By: Jacob Joss, Data Analyst at OH Predictive Insights

As the world continues to cope with the recent spread of the Coronavirus and the social and economic turmoil it has brought, we seem unable to think about anything else. From turning on the news to the casual conversations you have with people you see on your morning walk around the block, COVID-19 has permeated itself into every part of our daily life. Even life at a boutique market research firm like OH Predictive Insights (OHPI) has been upended. However, while our employees may be working from home, we here at OHPI are continuing to do what we do best: Election polling and market research. 

Over the past month, OHPI has conducted two separate surveys of Arizonans to get a snapshot of the state’s perception of the Coronavirus. The first poll was conducted in late March, just as businesses in the state were beginning to shut down and before Arizona Governor Doug Ducey issued his “Stay Home, Stay Healthy, Stay Connected” order. It gauged the opinions of 1,000 Arizonans who were representative of the general population. The second poll was conducted a week later and focused solely on Arizonans who were likely to vote in the upcoming 2020 election. Looking at the difference between the two polls provides some interesting insights. 

First of all, both questions asked their respective samples how they felt government leaders and agencies were responding to the outbreak. (Note: the general population was asked how “confident” they were in the job individual/organization while the likely voters (LVs) were asked how much they “approved” of the job the individual/organization was doing.) Across both groups, respondents were more confident/approving of the jobs the nonpartisan health organization Centers for Disease Control and Prevention (CDC) and Arizona Department of Health Services (AZDHS) were doing compared to those of elected officials President Trump and Governor Ducey

Arizona’s general population and its likely voter population see these government leaders and organizations in roughly similar light, however, the biggest difference between the two groups is the share of those who have an opinion. Among the general population of Arizonans, anywhere from 14 percent to 30 percent do not have an opinion one way or the other on the job a given person was doing when asked. For likely voters – who one would presume to pay more attention to the news and politics and thus have more information to form an opinion – that number ranges from 4 percent to 6 percent for most with the only exception being the Arizona Department of Health Services (23 percent of likely voters are unsure if they approve of the job AZDHS is doing).
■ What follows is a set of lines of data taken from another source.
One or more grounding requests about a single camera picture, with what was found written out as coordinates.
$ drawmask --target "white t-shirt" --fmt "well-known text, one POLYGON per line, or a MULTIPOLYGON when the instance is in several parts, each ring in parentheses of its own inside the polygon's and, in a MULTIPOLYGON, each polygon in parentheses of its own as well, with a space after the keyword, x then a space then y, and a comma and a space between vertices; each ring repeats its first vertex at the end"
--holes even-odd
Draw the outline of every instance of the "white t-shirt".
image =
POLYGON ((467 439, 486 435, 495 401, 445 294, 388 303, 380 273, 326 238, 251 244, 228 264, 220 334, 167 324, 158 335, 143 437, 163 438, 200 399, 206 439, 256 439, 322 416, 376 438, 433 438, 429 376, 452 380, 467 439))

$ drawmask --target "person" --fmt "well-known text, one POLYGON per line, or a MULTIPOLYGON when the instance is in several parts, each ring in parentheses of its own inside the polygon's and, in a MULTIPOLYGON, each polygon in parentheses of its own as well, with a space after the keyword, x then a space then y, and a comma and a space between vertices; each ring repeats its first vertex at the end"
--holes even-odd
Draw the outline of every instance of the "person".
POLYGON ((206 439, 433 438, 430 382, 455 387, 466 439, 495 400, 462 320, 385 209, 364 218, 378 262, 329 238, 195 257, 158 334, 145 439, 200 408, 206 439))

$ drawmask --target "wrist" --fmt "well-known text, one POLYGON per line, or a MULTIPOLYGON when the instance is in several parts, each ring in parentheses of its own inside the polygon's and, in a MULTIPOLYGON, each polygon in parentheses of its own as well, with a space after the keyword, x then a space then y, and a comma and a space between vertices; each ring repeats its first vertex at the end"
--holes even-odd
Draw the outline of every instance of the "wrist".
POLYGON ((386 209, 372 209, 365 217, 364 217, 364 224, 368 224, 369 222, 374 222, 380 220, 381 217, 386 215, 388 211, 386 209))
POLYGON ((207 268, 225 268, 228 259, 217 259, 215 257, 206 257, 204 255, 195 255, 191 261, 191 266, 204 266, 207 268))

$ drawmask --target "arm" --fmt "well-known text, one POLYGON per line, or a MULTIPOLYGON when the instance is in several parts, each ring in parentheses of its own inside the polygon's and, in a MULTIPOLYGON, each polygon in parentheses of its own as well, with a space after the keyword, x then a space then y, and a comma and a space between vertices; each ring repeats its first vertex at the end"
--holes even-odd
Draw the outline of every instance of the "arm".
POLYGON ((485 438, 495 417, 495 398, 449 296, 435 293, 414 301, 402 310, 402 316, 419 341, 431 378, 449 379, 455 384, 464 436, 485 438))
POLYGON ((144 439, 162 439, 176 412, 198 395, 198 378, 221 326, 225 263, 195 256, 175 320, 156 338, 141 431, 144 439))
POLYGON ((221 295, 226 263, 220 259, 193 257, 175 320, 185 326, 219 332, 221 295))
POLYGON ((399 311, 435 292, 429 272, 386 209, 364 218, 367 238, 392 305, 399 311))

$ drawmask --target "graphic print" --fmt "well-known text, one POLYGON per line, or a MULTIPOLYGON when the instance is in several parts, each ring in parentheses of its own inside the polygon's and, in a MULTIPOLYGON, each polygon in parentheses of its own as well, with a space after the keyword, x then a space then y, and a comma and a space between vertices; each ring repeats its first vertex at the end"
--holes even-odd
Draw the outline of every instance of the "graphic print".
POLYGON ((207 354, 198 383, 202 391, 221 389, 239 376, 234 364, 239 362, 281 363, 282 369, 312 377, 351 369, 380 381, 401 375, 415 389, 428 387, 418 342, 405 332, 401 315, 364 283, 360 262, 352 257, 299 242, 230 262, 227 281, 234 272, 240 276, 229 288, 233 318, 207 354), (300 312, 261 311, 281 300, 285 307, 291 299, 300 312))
In summary, when asking about public policy or political issues likely voters are much likely to have formed an opinion compared to the general population who is less engaged in the public policy discussion.   

The topic where there was the biggest difference between the general population and those who are likely to vote in 2020 is what the Coronavirus issue will look like in 30 days – whether the situation will improve or get worse over the next month. Broadly speaking, likely voters are much more optimistic about the future of Arizona’s fight against COVID-19 than the general population. Almost two-thirds of all Arizonans think that the outbreak will get worse in the next 30 days, whereas only 43 percent of likely voters say the same. 

It is important to take into consideration the dates that these surveys were taken when interpreting these numbers. For instance, the poll of the general population was asked in the time before Arizona’s stay-at-home order was put into effect, and businesses were closing of their own accord. Compare this to the dates when the likely voters were being polled, when news that the projected number of deaths and strain on the health care system would be less than previously expected was starting to make its way into the news cycle. What is not known, however, is if we would have seen similar numbers among the general population if they had been surveyed at the same time.  

With that being said, the upcoming month will provide us with valuable information when it comes to Arizona election polling and market research. Luckily for you, OHPI will continue to publish its monthly surveys and will keep you up-to-date with the latest data and insights when it comes to anything happening in Arizona!